(Beginning of PROVIDED DATA)

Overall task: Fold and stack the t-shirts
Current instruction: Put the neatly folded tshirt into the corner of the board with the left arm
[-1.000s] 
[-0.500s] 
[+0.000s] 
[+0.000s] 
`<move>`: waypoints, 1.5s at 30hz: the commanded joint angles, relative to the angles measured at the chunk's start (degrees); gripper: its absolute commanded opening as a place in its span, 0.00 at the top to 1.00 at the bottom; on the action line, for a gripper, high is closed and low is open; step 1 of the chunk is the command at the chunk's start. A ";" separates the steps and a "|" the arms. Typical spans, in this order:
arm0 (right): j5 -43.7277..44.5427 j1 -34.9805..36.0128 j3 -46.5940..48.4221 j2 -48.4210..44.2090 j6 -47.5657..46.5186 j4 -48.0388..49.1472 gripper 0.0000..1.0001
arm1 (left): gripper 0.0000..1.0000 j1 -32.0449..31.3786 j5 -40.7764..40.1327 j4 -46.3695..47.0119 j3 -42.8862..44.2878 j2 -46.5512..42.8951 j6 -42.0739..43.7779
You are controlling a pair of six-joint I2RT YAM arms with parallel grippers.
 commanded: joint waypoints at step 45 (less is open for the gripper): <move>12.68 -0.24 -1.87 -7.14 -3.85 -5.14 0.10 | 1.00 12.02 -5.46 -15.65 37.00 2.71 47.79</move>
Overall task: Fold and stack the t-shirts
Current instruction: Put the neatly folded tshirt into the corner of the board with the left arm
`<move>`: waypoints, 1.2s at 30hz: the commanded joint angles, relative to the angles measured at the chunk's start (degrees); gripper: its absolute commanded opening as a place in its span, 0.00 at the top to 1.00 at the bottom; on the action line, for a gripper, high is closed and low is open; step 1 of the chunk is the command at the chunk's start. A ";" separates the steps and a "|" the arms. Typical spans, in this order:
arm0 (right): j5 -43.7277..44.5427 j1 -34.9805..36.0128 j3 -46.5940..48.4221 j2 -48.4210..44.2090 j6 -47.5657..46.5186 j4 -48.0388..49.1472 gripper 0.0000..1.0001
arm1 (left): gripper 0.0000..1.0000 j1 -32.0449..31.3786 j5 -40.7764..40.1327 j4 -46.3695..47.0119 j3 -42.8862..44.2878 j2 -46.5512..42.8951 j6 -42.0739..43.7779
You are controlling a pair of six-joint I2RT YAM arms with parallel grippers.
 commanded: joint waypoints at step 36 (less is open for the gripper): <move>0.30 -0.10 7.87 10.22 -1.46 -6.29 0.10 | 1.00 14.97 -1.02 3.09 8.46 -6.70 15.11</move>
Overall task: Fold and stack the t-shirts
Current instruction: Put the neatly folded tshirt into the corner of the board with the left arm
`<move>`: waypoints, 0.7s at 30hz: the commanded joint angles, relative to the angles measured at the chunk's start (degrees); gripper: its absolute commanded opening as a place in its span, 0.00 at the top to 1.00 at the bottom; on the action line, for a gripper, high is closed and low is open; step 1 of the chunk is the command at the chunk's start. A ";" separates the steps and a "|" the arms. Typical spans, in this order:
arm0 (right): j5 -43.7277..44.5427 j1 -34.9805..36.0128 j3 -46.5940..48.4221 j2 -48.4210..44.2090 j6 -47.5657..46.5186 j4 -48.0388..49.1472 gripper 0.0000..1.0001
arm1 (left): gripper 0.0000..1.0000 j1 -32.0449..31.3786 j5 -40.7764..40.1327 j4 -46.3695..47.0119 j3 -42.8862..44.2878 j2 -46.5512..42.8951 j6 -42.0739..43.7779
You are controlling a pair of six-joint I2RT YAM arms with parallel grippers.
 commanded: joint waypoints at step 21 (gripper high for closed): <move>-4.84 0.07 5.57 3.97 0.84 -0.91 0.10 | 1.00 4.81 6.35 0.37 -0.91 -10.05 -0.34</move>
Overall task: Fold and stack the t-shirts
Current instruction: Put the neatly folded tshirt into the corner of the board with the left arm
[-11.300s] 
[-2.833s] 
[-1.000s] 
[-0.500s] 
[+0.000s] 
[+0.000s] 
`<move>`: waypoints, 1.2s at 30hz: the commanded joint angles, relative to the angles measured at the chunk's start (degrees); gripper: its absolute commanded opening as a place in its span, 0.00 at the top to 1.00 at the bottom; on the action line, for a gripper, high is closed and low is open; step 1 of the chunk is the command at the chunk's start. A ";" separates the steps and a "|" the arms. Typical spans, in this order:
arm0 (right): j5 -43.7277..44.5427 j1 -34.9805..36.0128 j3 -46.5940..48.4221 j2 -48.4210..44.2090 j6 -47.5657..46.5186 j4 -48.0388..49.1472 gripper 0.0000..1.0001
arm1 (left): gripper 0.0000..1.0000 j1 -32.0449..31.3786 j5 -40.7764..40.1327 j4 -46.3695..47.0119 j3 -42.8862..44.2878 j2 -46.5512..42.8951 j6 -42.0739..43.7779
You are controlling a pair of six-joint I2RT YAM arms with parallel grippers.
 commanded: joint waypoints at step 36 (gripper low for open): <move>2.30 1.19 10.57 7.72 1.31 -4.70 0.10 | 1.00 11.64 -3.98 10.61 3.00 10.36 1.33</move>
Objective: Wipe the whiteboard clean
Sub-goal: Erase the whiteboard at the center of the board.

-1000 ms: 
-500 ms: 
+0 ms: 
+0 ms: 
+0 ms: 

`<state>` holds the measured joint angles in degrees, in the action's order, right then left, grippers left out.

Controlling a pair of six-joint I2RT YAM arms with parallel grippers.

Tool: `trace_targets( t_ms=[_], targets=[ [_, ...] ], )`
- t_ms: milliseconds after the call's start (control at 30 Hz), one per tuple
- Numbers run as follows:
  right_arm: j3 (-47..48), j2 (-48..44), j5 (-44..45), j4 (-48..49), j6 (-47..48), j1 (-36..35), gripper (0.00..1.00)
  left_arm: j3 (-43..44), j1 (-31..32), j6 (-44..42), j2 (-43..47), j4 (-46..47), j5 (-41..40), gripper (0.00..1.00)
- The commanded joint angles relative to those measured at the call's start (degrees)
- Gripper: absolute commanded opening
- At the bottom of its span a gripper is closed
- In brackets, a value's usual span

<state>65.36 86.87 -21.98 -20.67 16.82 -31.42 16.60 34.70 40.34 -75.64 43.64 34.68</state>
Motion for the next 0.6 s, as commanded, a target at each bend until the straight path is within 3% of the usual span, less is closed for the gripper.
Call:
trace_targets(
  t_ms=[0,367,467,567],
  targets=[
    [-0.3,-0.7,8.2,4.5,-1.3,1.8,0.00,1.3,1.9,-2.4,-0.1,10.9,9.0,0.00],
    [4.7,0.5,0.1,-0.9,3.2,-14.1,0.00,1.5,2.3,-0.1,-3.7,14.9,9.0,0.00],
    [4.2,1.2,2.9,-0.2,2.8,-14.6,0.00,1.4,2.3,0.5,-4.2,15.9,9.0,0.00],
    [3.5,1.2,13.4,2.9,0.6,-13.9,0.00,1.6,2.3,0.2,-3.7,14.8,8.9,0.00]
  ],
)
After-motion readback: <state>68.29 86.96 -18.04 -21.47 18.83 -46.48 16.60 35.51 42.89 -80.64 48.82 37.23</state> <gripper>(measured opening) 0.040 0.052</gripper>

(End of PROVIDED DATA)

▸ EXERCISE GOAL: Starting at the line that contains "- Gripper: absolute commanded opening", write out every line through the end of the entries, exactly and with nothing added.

▸ RESPONSE AREA:
- Gripper: absolute commanded opening
- At the bottom of its span a gripper is closed
- In brackets, a value's usual span

<state>65.36 86.87 -21.98 -20.67 16.82 -31.42 16.60 34.70 40.34 -75.64 43.64 34.68</state>
Motion for the next 0.6 s, as commanded, a target at each bend until the straight path is within 3% of the usual span, less is closed for the gripper.
Call:
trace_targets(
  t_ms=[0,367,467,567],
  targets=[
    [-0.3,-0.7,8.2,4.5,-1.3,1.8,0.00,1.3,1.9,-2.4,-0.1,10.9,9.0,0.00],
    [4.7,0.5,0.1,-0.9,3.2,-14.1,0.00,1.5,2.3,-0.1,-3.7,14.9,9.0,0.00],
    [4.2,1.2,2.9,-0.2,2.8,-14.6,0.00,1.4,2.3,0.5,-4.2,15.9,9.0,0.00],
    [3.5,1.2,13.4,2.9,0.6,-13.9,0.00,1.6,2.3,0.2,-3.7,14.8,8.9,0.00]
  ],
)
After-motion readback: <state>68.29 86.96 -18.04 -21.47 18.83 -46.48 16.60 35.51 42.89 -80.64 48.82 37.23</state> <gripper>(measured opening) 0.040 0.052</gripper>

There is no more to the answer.